Tagged as: Dating, Troubled relationships<< Previous question   Next question >>
Question - (6 May 2007) 1 Answers - (Newest, 8 May 2007)
A female United States age 41-50, anonymous writes:

My bf and i have been together about 2 yrs now, and the affection just seems to be gone. It's like he's shutting me out, picking fights ... just being so much less concerned about what's going on w/ me at all. If I tell him i love him he still says it back, but he never says it first. He was never a big 'i love you' guy, but he used to say it on his own occasionally. And he used to verbalize from time to time what I meant to him. But it's been many months since any of that. We're about to be long-distance for a year, and I don't know what to make of all this. My normal inclination would be to think that he's just lost interest and doesn't love me anymore. But he still wants to see me all the time; it's not like there's some other girl. And when i've asked him about next year, he's said he still wants to be in a relationship.

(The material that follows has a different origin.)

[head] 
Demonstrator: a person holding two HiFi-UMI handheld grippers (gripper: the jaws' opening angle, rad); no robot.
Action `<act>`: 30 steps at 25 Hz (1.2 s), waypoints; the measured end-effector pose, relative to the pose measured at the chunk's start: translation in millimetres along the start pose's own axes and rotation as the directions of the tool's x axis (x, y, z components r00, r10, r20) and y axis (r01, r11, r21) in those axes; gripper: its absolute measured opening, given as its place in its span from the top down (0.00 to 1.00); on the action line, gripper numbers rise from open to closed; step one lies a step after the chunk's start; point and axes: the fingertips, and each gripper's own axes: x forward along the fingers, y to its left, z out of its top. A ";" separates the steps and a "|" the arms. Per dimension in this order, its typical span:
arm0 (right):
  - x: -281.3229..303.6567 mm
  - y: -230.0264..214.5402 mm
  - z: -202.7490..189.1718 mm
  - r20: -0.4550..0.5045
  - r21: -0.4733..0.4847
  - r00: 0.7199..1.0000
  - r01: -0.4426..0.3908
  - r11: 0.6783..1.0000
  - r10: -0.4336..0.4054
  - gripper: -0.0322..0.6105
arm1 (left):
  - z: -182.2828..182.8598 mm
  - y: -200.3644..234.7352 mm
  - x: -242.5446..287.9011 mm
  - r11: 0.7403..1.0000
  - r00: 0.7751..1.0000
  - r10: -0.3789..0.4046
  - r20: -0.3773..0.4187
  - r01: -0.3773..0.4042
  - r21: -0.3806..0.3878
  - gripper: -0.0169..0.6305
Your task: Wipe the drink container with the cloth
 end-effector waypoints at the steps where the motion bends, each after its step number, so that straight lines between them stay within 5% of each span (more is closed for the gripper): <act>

What could be going on with this guy? He's emotionally immature in that he's terrified of being controlled and has a real problem opening up to people - it's next to impossible for him to make himself vulnerable to anyone(he's 26 and i'm his only gf ever). But he has with me in the past.

Is he scared? Is there something wrong that he just needs to process on his own? Or is he just not that into me? And if he isn't ... why won't he just say so?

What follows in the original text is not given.